How A Pencil is Made
In 1930, Dr. Jan Dejnek described the process of making a pencil as follows:
Lead sticks are made of lead (graphite) and plastic clay. Various types of lead are being used, with the best being Celyon lead which is suitable for the softest pencils. Czech, Siberian, Mexican and English leads are also widespread.
The Czech graphite mines are distributed in the south of the Šumava Mountains: in Chvalovice, Chrášťany, Hůrka, Černá and Dolní Třebonín municipalities. In Moravia, graphite is extracted near Velká Tresná and Staré Město. According to statistics, in 1925, about 200,000 quintals of raw graphite was extracted in the Czech territory.
Graphite is intended for the production of pencils, being first cleaned through washing, and then a chemical process. After the cleaning, it is mixed with a certain amount of pure plastic clay. Then this mushy mixture is ground is special mills until it has the required softness. The longer the grinding, the softer the graphite mixture, and the better properties the pencils have. Depending on the amount of the admixed clay, pencil hardness is determined.

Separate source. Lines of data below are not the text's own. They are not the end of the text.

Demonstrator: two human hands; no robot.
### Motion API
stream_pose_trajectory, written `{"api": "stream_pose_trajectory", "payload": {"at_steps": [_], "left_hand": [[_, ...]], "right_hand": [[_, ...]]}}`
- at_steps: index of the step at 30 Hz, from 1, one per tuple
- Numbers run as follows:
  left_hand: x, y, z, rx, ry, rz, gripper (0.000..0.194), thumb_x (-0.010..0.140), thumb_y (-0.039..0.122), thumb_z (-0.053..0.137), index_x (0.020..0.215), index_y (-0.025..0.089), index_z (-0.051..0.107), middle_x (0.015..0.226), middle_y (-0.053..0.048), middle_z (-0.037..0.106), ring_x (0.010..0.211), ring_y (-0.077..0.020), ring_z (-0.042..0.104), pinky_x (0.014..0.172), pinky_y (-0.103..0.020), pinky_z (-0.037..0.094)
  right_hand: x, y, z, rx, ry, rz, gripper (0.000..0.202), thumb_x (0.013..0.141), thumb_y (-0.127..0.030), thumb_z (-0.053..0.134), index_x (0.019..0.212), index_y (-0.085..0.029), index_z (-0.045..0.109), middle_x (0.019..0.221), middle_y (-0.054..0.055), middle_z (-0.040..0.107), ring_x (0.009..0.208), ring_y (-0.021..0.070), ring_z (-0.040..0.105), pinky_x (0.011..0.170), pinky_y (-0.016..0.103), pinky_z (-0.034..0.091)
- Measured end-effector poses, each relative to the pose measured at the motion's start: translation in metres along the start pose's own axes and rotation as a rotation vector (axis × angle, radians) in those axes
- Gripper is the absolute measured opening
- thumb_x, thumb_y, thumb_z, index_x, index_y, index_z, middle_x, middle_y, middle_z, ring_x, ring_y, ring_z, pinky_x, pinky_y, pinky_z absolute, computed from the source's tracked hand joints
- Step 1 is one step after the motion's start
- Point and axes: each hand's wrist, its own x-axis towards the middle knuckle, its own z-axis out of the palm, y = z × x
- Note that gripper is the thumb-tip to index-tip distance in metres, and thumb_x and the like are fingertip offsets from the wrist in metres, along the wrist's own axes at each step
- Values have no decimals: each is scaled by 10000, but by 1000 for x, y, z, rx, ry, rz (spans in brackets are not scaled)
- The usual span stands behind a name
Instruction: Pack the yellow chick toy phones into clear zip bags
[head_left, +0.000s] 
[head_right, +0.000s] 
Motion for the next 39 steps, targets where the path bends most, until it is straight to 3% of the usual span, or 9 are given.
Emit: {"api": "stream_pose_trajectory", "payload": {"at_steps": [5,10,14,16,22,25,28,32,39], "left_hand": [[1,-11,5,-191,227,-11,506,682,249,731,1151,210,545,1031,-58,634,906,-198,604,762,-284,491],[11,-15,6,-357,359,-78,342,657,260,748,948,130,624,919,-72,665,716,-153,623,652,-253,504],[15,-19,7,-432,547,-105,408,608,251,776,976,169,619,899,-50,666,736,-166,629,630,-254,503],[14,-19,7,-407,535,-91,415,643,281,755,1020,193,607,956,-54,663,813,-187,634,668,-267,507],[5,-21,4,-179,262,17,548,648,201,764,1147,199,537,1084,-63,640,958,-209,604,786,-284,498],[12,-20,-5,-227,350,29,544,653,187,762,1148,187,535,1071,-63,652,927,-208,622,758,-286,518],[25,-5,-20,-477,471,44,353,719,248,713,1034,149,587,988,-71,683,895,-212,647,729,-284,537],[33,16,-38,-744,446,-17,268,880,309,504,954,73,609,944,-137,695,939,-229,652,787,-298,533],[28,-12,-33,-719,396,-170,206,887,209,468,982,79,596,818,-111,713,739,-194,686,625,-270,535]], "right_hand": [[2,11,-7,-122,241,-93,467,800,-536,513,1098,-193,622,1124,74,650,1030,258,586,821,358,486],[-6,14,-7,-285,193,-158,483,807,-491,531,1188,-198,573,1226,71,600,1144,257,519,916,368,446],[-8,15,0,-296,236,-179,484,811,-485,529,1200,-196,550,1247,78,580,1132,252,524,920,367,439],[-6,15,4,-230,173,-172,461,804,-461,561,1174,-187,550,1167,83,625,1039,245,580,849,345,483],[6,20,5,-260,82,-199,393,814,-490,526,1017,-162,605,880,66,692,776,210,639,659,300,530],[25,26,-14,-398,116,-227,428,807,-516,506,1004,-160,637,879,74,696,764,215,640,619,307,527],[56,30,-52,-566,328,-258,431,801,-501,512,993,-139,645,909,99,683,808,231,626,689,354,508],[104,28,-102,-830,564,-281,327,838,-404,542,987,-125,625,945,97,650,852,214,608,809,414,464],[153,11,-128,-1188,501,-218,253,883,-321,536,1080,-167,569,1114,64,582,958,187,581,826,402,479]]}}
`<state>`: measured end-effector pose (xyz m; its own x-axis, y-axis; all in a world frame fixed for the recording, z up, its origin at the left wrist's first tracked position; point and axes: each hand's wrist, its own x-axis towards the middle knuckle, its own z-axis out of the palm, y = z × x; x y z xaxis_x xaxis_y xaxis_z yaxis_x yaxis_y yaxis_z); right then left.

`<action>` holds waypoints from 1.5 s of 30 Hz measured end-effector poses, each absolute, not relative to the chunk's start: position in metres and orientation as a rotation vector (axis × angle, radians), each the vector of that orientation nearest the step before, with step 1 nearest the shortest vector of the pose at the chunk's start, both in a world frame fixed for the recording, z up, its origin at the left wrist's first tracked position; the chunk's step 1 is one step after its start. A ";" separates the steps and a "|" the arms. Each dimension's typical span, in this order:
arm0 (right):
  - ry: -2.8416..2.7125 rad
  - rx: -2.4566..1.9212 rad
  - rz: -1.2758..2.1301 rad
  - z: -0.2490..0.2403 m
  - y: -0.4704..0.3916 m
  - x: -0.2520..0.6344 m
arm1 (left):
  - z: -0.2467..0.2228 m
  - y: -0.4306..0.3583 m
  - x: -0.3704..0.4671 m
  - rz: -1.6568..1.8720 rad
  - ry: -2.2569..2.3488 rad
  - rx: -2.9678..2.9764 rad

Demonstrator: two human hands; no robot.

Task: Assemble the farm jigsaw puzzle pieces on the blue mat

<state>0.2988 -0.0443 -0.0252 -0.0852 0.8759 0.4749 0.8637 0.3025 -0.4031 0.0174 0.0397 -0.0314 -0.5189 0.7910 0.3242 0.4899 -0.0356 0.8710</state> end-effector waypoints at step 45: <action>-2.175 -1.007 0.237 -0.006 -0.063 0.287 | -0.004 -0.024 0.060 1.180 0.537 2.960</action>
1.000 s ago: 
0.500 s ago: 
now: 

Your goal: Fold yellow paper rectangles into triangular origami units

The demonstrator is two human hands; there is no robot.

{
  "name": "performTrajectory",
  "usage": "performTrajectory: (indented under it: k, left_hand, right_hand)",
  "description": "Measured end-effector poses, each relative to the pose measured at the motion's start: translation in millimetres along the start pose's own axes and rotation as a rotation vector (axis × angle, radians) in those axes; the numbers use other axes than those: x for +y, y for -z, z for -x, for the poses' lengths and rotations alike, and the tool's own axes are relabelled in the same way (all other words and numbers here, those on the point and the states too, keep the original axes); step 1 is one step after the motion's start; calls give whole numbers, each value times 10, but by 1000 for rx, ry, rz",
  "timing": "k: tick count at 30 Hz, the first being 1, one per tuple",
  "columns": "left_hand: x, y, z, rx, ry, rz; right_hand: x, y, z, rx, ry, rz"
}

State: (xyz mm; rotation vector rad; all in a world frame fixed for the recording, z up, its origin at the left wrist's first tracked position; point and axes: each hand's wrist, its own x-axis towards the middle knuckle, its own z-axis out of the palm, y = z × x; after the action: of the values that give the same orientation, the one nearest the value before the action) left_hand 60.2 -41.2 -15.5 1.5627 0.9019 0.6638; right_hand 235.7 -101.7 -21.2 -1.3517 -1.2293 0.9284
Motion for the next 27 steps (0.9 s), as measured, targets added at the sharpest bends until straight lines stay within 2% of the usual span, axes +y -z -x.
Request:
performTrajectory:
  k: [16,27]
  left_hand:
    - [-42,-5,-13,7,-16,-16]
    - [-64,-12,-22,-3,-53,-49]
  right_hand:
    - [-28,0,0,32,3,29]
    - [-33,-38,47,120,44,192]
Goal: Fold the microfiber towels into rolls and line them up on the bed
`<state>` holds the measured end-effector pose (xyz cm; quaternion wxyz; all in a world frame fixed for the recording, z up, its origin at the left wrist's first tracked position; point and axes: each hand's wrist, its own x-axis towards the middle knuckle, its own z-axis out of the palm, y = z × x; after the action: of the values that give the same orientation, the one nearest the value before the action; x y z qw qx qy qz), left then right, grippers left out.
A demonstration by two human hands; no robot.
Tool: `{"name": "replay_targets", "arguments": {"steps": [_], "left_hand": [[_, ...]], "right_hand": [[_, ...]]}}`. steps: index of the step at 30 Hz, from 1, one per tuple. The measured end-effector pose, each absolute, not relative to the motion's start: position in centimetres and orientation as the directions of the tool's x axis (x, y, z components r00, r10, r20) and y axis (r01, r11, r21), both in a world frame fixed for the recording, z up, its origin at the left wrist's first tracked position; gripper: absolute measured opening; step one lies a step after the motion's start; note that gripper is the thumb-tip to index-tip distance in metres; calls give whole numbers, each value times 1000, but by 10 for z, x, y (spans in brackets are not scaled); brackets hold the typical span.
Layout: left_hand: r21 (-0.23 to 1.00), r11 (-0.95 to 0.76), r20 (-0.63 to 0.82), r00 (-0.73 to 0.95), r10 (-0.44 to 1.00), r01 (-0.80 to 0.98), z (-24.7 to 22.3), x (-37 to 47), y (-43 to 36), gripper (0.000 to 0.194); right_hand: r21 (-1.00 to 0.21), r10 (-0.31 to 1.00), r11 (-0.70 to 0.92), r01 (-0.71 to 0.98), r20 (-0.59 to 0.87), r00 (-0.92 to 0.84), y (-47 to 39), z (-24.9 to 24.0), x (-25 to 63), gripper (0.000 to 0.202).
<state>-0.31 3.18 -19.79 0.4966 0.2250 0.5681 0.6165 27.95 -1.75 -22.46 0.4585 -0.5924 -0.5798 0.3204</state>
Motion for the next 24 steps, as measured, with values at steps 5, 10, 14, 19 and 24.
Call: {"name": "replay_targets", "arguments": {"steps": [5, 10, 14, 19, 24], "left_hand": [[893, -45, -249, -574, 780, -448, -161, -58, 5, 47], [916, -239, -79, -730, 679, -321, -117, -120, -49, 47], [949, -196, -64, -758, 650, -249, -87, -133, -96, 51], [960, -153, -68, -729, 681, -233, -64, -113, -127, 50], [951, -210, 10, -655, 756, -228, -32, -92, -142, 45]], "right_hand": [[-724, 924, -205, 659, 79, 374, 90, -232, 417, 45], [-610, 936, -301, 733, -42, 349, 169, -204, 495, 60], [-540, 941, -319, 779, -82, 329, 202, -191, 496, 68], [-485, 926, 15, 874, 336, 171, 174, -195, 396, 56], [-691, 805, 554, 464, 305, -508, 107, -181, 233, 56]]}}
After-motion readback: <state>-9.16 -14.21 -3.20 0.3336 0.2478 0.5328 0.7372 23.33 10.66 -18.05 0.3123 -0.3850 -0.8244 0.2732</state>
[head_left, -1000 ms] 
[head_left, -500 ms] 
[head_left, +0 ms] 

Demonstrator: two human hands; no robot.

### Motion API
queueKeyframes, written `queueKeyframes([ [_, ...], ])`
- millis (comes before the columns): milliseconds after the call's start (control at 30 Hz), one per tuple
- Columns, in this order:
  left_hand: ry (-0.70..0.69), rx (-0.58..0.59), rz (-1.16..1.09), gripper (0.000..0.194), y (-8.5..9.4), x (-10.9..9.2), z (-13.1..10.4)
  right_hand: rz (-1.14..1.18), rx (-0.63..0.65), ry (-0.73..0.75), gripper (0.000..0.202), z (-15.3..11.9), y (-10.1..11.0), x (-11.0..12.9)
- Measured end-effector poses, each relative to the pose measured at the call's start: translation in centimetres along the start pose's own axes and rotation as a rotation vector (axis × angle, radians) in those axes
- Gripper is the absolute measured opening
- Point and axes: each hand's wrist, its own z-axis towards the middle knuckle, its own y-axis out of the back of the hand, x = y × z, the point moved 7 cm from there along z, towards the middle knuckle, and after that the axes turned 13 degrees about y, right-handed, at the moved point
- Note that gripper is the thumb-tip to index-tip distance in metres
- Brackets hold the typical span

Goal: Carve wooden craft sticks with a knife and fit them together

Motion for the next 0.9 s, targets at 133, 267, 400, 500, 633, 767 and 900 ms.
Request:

Once the grinding of the graphite mixture is finished, excess water is removed from it by pressing and drying. By pressing, the graphite mixture acquires a shape of flat plates. Those plates are flattened and kneaded, and then stuffed under pistons into steel cylinders. Every cylinder has a tiny hole at the bottom part, through which the graphite mixture is pressed in the form of a continuous wire which is then cut into pieces about three times longer than the pencils being made. Those pieces are laid one next to another on special small plates which are transported to drying kilns to be dried out to perfection. The drying process is a slow one, and a special attention is paid so that the graphite pieces don’t bend.
After complete drying, they are broken into sticks of pencil length, put into fireclay cups which are closed to become airtight, and then inserted into annealing furnaces where they are heated up until they become white-hot. With this annealing (baking) process, the sticks become hard. Then the annealed sticks are immersed into tallow, wax or stearin to become supple and smooth. And finally, they are cleaned through sawdust. Sticks processed in this way are inserted into wooden covers.
The covers of the cheapest pencils are made from different types of wood (including linden, alder, spruce and others), while more expensive ones are made of (Californian) cedar wood which is coloured to resemble red cedar wood. Red cedar wood is imported from the US and it is used to produce premium pencils, as this type of wood is easy to both work and polish. And, as it is soft, pencils made of red cedar wood are easy to sharpen.
First, the piece of wood is cut into small planks with the length equal to the length of a pencil and a width which is enough to make for six pencils.
Then the planks are grooved, with the grooves having the same shape of graphite sticks,
they are coated with glue, ,
sticks are inserted into the grooves,
and then a second plank, also covered in glue,
is laid down, with both planks being pressed to each other and then being dried.
Once dried, the ends of the sticks are ground off, and then milled off from both sides.
As a result, we get six pencils of rounded, hexagonal or octagonal diameter.
Then the pencils surface is smoothed out, polished, coloured, lacquered, and the pencils tips are cut off neatly,
before being marked by embossing the brand of both the product and factory. This is made at high temperatures using white colour,
brown colour,
silver or gold.
And finally, the pencils are brushed clean in a special machine, and then packed into boxes by the dozen.
There are special types of pencils, called ink pencils, which leave an unerasable trace on wet paper that can be copied. The stick of their lead is made from a well-kneaded and hard-pressed mixture of graphite, clay and aniline dye. Colour pencils are made of colour dust to which chalk, clay and glue are added. Oil pencils which write on porcelain, glass, metal etc. are made of a mixture of dye, tallow and wax.Source: Exhibition of the National Technical Museum in Prague, Hardtmuth: From Charcoal to a Pencil Empire.